### Work order
Output, word for word, every line from the start of the listing down to and including the line that contains "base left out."; include nothing else.

### Collected material
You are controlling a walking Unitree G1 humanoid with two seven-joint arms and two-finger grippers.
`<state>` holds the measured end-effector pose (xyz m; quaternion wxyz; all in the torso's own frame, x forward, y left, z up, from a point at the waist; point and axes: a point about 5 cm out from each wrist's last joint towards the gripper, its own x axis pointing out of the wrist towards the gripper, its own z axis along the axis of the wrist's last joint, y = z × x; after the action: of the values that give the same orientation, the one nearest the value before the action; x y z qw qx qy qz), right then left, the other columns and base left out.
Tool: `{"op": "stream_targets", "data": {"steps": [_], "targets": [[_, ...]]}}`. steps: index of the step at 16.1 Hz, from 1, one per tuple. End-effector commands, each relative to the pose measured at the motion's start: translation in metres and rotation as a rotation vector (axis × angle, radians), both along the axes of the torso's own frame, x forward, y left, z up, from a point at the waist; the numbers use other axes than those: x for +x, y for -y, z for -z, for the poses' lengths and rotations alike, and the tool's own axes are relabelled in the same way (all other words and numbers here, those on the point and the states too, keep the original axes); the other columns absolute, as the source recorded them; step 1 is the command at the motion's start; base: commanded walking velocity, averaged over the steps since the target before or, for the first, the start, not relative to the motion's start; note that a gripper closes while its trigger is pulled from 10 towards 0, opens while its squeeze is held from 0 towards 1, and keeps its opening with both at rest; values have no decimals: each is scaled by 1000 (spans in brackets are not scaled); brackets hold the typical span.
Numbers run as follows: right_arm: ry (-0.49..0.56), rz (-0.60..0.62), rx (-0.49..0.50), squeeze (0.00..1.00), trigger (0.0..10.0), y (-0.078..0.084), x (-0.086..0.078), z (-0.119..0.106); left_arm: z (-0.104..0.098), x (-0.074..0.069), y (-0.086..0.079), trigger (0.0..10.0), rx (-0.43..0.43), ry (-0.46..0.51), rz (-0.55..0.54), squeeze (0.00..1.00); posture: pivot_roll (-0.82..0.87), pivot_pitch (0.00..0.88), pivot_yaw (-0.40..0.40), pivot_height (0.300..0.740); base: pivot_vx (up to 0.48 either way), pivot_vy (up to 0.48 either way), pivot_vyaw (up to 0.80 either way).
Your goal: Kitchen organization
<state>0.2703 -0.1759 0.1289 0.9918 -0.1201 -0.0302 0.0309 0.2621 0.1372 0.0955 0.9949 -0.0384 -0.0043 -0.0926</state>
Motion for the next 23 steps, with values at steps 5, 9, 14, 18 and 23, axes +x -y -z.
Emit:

### Solution
You are controlling a walking Unitree G1 humanoid with two seven-joint arms and two-finger grippers.
`<state>` holds the measured end-effector pose (xyz m; quaternion wxyz; all in the torso's own frame, x forward, y left, z up, from a point at the waist; point and axes: a point about 5 cm out from each wrist's last joint towards the gripper, its own x axis pointing out of the wrist towards the gripper, its own z axis along the axis of the wrist's last joint, y = z × x; after the action: of the values that give the same orientation, the one nearest the value before the action; x y z qw qx qy qz), right then left, the other columns and base left out.

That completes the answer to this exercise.